Setup Continuous Profiling for GPUs using Kubernetes

Prerequisites:

  • Kubernetes Cluster.
  • Kubernetes Nodes are running Linux 5.4 or newer.
  • A NVIDIA GPU

Get an API token

To be able to send any data to Polar Signals Cloud, we're going to need an API token for the collection mechanism to authenticate with the Polar Signals API.

Please refer to the Generating Tokens documentation that has more details.

Instructions

The Kubernetes manifest below, will deploy the Polar Signals Agent and Polar Signals GPU Metrics Agent as DaemonSet to a Kubernetes cluster. Here's what it does in summary:

  1. Creates a namespace called polarsignals to deploy the agent into.
  2. Creates a secret containing the Polarsignals API token (which you should have created above) for authentication.
  3. Defines a ClusterRole and ClusterRoleBinding to grant the agent permissions to list pods and get node info across the cluster.
  4. Deploys the agent and gpu-metrics-agent as a DaemonSet. This will deploy two pod to each nodes in the cluster.
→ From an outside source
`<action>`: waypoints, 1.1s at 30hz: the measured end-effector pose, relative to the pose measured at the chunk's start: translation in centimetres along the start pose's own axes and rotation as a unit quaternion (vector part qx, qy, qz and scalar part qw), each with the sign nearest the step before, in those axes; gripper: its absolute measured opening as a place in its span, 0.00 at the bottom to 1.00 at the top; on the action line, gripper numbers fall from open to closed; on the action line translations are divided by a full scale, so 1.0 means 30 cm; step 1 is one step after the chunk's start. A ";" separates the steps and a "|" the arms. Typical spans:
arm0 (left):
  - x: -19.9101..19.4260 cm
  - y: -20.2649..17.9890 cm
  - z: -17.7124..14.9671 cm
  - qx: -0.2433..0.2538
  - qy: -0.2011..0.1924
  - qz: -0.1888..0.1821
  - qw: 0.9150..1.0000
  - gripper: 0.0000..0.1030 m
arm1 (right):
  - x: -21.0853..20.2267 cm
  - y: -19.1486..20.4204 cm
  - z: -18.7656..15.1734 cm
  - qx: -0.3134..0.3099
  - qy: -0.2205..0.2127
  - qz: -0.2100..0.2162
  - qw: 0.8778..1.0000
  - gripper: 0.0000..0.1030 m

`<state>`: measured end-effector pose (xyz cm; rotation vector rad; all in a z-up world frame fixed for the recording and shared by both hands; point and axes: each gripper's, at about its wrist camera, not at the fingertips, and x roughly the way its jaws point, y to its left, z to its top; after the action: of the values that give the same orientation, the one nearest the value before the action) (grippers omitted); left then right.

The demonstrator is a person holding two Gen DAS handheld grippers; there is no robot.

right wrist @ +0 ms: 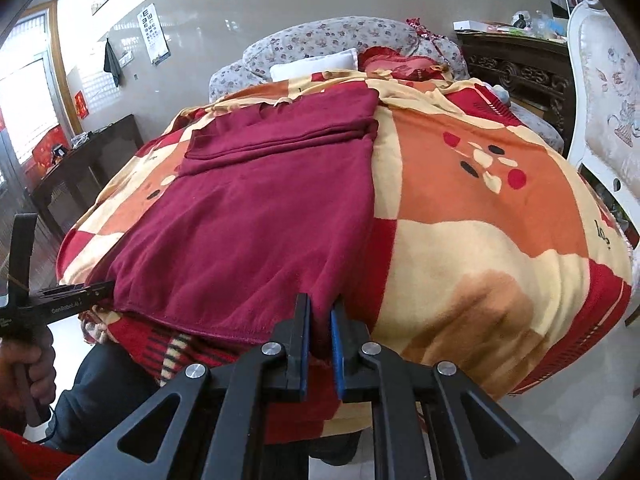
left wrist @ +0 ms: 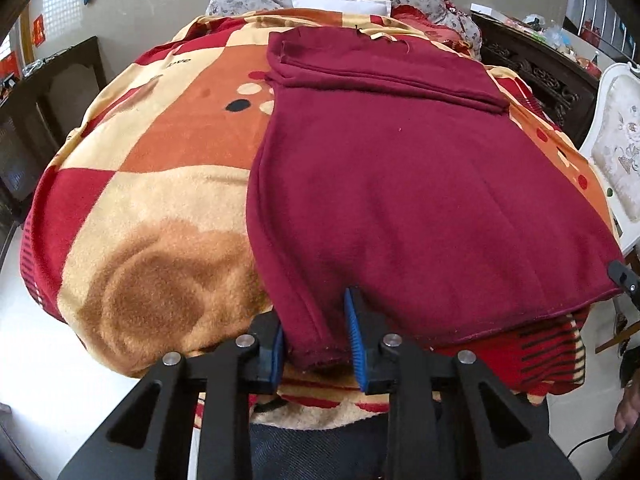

The agent container runs with some privileged settings to enable profiling via eBPF.

The agent will then profile all applications running on the nodes and send the profiling data to the Polar Signals Cloud for queries and analysis.

The Polar Signals and GPU Agents

Download the both agents to YAML files.

curl -o polarsignals-agent.yaml "https://api.polarsignals.com/api/manifests.yaml?token=<your-token>"
curl -o gpu-metrics-agent.yaml "https://api.polarsignals.com/api/manifests.yaml?token=<your-token>&type=gpu-metrics-agent"

You can also Use the command below to apply the manifest directly from the Polar Signals API.

kubectl apply -f "https://api.polarsignals.com/api/manifests.yaml?token=<your-token>"
kubectl apply -f "https://api.polarsignals.com/api/manifests.yaml?token=<your-token>&type=gpu-metrics-agent"